Konzertprogramm 22.10.2011, Speyer (Dom)

Dom, Speyer (Foto: Lokilech)
Franz Liszt (1811-1886) - Zum 200. Geburtstag
  • Praeludium und Fuge über B.A.C.H.
  • Evocation à la Chapelle Sixtine
  • „Orpheus“
  • Fantasie über den Choral „Ad nos, ad salutarem undam“

Presseecho

Spiel der Superlative

Eberhard Lauers Orgelkonzert im Speyerer Dom

von Kurt Witterstätter

Eine fulminante Ehrung ist Eberhard Lauers Konzert im Speyerer Dom gewesen: Der Hamburger Domkirchen-Organist spielte am Samstagabend vier Kompositionen Franz Liszts in feinsinnigen Klangbädern, großzügiger Linie und mitreißendem Schwung.

Der Orgelabend Lauers, der 1985 den Speyerer Orgelwettbewerb gewann, wurde zu einem Konzert der Superlative. Das Hauptschiff war voll besetzt. Offensichtlich hatten sich die Orgelfreunde viel von der berührenden Stimmungssuggestion und der überbordenden Fantasie des Jahresjubilaren erwartet, dessen 200. Geburtstag man just am Konzerttag beging.

Sie wurden nicht enttäuscht. Der Organist spielte zwei großzügige Kompositionen Liszts als Eckwerke. Gleich zu Beginn ließen im 1856 entstandenen Präludium und Fuge über B-A-C-H aufrauschende Manualpassagen und wuchtig markiertes Bass-Pedalspiel aufhorchen. Markant gesetzte Plenumsakkorde demonstrierten den Strahlglanz der neuen Seifert-Orgel. Aber Lauer wäre nicht der gut strukturierte Interpret, wenn er nicht mit sinnvollen Temporückungen den fantasieartigen Aufbau von Liszts Bach-Hommage verdeutlich hätte.

Auch in der abschließenden Meyerbeer-Paraphrase „Ad nos, ad salutarem undam“ von 1855 mit ihrem frohgemuten Choral-Gestus überzeugte Lauer in dynamisch bewegtem Duktus und in raffenden Entwicklungen mit der großen Linie.
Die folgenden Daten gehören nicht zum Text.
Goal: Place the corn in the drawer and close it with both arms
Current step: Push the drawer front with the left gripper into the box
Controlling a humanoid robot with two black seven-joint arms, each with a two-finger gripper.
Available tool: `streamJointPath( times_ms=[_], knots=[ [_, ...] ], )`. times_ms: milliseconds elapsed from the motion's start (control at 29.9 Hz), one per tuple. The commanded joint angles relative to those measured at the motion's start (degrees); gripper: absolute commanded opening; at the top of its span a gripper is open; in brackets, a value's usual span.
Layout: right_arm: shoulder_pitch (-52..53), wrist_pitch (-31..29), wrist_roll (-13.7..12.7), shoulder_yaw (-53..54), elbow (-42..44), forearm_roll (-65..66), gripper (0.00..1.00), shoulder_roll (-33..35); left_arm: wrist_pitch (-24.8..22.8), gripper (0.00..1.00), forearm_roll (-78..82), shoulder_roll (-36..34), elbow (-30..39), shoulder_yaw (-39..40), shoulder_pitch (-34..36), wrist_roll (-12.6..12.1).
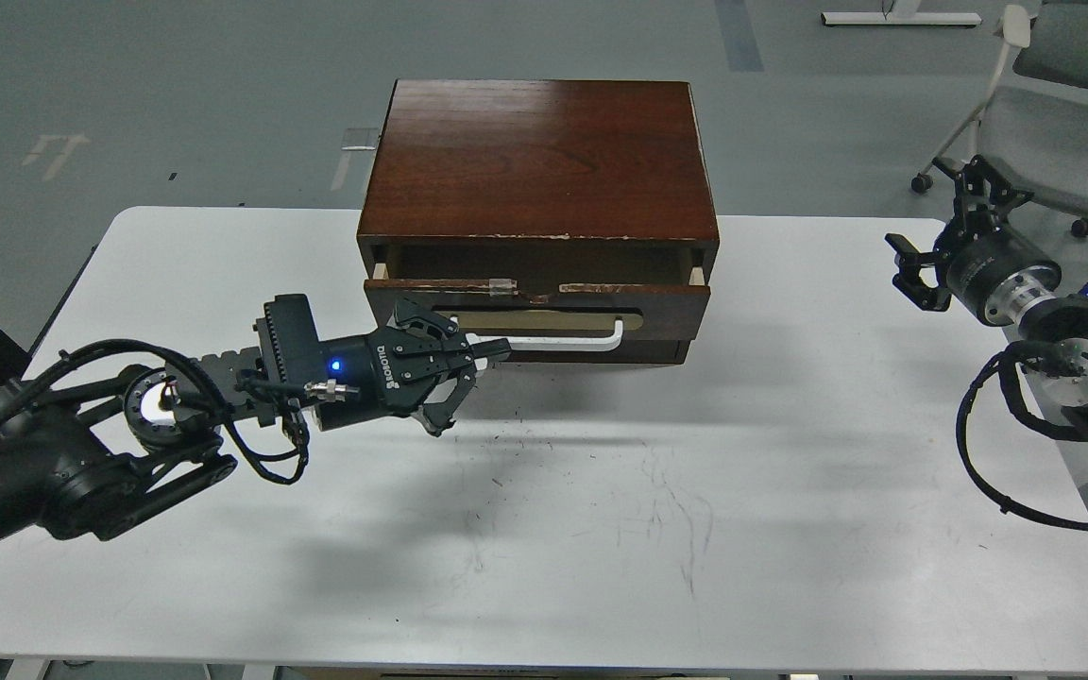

Sprudelnde Figuren und atemberaubendes Tempo begeisterten. Prophetische Kraft teilte sich ebenso wie sanfte Tröstung mit. Delikate Bläserregister bewegten genauso wie die stakkatiert in die Schlussfuge führenden rasenden Passagen. Lauer machte dieses Großwerk zu einem Gesamtkunstwerk von Form und Aussage. Sagen Pianisten, bei Liszt brauche man vier Hände, so suggerierte Lauer, auf der Orgelbank auch noch mit vier Füßen zu agieren.

Geschickt platzierte der Hamburger zwei stimmungsvollere Werke in die Mitte, die allerdings auch bedrohlichere Gebärden einschlossen. So verklären in der „Evocation à la Chapelle Sixtine“ von 1862 die zart-feinsinnigen Brechungen von Mozarts „Ave verum“ ein angstvolles „Miserere“-Klagen. Genauso poetisch erzählte Lauer in der 1860 entstandenen Transkription der sinfonischen Dichtung „Orpheus“ nach dem tobenden Furor der Unterwelt mit ihren pochenden Motionen von den elysäischen Gefilden im zart schwebenden Diskantspiel. In verklärter Entrücktheit gestaltete er den Ausklang von Liszts Musikdichtung.